With Slowdive, they fractured apart and then regrouped as 75% of who they were. The main songwriters and voices were still there, but they were trying to do something different anyway. The change of the band name didn't actually happen until they had recorded three-fourths of their first album (and I also suspect the band name change had to do with legal reasons, as well).
Mos Def will still be doing that mildly angsty rappity rap boho-hop no matter what name he's using. So it seems a little less genuine in his case.
14. "i really disagree re: mos def... " In response to Reply # 12
i think if you look at his career from black star forward, it really has been a transformation w/ mos.. there have been experiments and missteps along the way.. but after listening to The Ecstatic, i got a feeling like that's what the experimentation blossomed into.. i def. saw a distinct change in the way he rhymed and the way he put songs together - his subject matter seems more "mystical" too.. even if his general crew and beats are similar to his older stuff, i really do believe there was a paradigm shift there.. he even said "yasiin" and "bey" all over the album, so if we use that album as a jumping off point for this "yasiin bey" moniker, i think it makes a lot of sense.. and it seems genuine too.. imo
7. "jay dee is considered a different sound/artist than jay dilla" In response to Reply # 0
maybe not by all but i would say by most fans of his music. jay dilla sought to step away from most of the neo-soul isms that made jay dee famous. if that's not a re-invention, i don't know what it is.
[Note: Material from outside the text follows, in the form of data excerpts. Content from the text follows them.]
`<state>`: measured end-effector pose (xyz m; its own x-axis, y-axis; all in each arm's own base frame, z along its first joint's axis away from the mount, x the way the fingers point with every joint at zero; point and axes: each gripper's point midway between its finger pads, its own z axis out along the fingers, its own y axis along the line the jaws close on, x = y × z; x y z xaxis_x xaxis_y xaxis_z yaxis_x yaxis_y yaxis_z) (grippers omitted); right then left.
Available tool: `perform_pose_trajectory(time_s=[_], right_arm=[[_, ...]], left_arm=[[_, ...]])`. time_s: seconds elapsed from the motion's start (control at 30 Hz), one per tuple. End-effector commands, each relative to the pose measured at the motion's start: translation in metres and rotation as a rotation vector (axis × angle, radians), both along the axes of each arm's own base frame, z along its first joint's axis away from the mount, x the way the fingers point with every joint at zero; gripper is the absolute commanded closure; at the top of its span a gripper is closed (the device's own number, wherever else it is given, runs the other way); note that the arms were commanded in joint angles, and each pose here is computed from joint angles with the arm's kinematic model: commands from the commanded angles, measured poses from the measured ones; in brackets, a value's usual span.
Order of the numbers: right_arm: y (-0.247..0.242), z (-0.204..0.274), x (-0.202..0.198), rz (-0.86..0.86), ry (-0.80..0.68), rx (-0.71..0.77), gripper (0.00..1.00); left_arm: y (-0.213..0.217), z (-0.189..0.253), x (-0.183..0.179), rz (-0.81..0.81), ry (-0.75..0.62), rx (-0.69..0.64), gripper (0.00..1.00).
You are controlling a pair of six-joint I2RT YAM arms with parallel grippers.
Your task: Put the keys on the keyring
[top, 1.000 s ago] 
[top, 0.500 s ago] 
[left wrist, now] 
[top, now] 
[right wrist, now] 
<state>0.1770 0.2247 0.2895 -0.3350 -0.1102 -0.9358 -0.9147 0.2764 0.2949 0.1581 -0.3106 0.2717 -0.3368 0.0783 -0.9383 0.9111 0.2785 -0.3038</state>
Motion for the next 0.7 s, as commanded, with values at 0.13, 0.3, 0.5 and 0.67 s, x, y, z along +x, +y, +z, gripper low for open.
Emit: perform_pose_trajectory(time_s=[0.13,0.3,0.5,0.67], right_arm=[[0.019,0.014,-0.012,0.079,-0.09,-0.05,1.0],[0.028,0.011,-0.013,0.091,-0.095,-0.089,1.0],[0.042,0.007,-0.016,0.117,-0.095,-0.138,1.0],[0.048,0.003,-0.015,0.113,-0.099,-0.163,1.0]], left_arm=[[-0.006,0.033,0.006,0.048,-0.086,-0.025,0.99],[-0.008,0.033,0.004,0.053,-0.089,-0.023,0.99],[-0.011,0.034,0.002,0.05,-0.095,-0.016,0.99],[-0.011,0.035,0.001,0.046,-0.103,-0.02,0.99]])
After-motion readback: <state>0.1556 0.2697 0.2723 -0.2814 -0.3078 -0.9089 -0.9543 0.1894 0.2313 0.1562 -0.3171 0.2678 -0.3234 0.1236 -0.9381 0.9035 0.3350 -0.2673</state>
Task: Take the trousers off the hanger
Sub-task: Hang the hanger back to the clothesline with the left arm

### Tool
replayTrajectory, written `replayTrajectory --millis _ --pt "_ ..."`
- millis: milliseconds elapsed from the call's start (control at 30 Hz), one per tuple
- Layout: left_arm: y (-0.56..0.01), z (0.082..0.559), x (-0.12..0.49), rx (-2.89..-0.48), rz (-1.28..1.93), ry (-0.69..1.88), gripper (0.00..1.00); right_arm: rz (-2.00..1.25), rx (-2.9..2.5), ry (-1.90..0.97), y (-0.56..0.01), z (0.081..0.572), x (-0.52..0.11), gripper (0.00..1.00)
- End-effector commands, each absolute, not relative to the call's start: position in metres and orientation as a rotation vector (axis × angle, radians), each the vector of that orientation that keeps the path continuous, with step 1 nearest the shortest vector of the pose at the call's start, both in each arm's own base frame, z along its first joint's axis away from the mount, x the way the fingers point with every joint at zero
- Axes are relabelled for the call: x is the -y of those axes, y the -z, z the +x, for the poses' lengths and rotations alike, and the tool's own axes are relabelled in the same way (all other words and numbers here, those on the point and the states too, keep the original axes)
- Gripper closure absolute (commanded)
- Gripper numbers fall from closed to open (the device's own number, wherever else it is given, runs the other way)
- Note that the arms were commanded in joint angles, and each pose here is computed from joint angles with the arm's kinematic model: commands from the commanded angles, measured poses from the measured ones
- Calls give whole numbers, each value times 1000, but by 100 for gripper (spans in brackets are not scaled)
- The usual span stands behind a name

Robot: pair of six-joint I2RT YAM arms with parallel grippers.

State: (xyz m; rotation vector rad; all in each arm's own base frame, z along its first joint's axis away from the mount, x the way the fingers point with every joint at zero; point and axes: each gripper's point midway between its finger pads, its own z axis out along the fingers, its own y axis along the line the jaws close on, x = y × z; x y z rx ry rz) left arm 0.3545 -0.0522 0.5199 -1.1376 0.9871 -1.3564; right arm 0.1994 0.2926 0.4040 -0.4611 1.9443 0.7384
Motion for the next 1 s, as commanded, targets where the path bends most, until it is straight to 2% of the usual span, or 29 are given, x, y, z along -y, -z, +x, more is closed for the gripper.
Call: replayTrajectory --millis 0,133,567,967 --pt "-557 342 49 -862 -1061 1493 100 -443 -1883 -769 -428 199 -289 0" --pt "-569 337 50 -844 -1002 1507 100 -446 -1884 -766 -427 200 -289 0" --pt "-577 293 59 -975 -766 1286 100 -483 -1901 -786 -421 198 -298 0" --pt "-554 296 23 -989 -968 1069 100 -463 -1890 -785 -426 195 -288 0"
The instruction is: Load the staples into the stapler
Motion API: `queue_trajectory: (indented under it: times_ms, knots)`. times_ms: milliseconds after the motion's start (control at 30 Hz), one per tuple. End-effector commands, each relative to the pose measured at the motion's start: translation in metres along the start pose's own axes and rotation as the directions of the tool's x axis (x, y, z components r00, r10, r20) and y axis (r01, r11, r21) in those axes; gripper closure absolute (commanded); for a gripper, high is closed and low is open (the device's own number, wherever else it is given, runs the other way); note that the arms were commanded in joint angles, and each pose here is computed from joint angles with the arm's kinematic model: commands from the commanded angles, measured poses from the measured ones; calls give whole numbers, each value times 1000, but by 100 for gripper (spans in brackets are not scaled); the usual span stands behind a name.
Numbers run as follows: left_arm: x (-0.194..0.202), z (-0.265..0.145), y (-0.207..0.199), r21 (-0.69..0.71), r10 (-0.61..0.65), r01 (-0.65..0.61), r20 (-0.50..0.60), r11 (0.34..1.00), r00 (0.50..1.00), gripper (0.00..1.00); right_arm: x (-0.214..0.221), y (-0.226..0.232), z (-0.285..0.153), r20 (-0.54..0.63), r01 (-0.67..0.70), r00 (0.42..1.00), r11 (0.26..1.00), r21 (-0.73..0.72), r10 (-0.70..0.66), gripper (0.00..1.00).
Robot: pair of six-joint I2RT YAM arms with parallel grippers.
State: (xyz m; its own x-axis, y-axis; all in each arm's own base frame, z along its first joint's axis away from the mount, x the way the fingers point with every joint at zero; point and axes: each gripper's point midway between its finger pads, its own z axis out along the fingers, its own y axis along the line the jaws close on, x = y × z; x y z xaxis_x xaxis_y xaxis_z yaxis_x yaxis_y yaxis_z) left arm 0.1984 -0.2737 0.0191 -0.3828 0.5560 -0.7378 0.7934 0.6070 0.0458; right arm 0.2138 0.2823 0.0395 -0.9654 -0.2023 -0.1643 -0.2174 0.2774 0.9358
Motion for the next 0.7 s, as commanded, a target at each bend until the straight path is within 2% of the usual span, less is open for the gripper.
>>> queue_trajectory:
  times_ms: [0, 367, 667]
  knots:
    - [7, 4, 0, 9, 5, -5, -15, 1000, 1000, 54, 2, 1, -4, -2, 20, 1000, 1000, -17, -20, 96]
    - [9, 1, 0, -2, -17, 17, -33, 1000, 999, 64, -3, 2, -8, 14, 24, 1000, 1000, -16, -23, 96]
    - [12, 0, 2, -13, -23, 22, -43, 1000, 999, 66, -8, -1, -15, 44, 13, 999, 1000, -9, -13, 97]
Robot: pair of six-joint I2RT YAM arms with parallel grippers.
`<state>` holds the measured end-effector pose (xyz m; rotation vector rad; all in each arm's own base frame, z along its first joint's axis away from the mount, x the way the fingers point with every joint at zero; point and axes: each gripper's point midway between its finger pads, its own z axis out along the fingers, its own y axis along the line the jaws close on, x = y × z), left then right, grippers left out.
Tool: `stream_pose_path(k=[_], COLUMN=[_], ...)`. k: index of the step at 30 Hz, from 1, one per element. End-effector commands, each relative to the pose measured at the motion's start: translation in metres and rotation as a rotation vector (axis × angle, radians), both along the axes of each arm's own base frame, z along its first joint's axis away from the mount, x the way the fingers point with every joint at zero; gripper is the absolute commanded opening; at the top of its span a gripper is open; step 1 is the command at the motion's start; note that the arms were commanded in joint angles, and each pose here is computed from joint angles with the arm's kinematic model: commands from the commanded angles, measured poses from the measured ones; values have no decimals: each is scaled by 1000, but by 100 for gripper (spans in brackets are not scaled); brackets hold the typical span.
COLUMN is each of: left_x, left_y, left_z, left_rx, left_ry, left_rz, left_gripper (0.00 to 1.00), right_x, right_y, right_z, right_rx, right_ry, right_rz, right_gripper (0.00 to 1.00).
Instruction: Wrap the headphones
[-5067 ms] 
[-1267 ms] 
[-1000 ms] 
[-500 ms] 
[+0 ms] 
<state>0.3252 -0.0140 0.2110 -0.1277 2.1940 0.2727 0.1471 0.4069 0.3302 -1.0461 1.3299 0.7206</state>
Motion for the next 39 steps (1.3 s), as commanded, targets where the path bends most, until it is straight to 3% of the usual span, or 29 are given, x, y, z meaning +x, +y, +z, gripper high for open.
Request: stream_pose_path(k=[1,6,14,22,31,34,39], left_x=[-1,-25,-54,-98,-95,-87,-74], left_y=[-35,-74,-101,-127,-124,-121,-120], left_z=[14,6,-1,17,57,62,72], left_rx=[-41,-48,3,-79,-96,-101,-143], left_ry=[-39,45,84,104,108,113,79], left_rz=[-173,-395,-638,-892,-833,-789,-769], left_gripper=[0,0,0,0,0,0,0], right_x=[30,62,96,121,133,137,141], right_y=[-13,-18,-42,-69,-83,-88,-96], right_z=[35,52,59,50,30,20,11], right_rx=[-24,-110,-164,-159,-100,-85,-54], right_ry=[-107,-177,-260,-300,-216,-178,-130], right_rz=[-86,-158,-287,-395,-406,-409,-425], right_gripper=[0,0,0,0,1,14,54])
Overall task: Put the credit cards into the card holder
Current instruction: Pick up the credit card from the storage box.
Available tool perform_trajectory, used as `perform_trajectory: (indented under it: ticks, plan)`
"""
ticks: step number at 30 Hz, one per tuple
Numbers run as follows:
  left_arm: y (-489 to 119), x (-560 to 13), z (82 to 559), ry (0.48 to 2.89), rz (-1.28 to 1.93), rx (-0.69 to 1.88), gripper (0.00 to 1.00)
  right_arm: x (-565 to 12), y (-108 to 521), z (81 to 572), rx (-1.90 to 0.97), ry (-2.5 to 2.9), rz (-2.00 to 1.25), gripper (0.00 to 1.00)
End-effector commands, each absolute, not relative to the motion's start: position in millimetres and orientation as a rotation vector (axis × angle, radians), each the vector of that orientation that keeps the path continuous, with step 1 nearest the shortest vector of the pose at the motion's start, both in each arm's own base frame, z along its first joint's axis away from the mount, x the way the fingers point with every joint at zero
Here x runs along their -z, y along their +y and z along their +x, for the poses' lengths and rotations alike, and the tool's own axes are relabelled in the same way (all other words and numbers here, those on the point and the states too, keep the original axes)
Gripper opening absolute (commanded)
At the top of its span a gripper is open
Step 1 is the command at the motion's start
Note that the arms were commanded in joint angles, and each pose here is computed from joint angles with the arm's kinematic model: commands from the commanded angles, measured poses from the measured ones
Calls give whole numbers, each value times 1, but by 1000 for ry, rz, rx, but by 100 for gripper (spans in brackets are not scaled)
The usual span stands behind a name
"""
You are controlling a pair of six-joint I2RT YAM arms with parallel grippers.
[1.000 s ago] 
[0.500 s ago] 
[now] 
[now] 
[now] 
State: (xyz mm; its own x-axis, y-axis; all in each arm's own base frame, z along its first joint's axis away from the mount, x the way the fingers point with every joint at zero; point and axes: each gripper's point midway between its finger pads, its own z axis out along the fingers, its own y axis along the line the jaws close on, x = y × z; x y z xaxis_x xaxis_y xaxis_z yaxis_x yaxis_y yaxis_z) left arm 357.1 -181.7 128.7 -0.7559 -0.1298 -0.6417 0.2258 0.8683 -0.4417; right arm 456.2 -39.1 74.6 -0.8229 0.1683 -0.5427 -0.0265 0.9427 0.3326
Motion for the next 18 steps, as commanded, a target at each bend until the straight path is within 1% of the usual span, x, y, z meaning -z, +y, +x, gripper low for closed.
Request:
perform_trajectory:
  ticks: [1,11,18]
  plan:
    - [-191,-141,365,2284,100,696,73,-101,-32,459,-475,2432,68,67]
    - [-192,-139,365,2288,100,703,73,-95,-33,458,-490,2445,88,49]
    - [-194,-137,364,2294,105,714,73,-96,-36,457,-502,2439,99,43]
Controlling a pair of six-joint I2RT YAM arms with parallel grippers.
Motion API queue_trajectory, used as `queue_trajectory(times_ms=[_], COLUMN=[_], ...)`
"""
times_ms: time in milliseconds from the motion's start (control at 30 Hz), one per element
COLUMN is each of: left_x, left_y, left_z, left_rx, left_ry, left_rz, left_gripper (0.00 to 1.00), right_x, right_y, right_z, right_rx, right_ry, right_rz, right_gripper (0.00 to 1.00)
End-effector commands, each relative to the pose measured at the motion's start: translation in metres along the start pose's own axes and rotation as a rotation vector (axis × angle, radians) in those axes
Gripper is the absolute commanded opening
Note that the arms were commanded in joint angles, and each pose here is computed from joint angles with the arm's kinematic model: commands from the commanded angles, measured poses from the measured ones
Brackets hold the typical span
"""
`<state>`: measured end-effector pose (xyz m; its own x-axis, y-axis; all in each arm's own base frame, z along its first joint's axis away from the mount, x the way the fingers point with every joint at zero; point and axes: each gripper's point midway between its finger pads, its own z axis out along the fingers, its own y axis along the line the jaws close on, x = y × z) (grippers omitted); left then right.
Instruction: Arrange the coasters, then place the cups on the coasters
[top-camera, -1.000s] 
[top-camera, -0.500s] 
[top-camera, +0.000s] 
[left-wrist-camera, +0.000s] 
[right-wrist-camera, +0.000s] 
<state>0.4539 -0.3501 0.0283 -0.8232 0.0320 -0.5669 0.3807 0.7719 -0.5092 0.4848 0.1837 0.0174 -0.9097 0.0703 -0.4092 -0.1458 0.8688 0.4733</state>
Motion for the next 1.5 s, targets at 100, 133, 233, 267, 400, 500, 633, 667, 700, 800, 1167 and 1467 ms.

13. "meant to say j dilla NOT jay dilla..." In response to Reply # 7
>maybe not by all but i would say by most fans of his music. >jay dilla sought to step away from most of the neo-soul isms >that made jay dee famous. >if that's not a re-invention, i don't know what it is. > >just wanted to clarify that. >carry on. > >
8. "How long did Mike Bigga last for Killa Mike? " In response to Reply # 0 Wed Feb-22-12 11:37 PM by Laz aka Black Native
I know Peedi Crack changed to Peedi Peedi; both artist changed for a less derogatory pseudonym but when that happens, is that name even taken seriously? I feel like if you don't correct the blogs, interviews or whoever when calling you your "former" moniker, it really has no impact & make no difference. I've seen Yasiin Bey correct folk when calling him "Mos Def" & folk respect it. No one, including me respects the P. Diddy change, that nigga is Puff. LOL!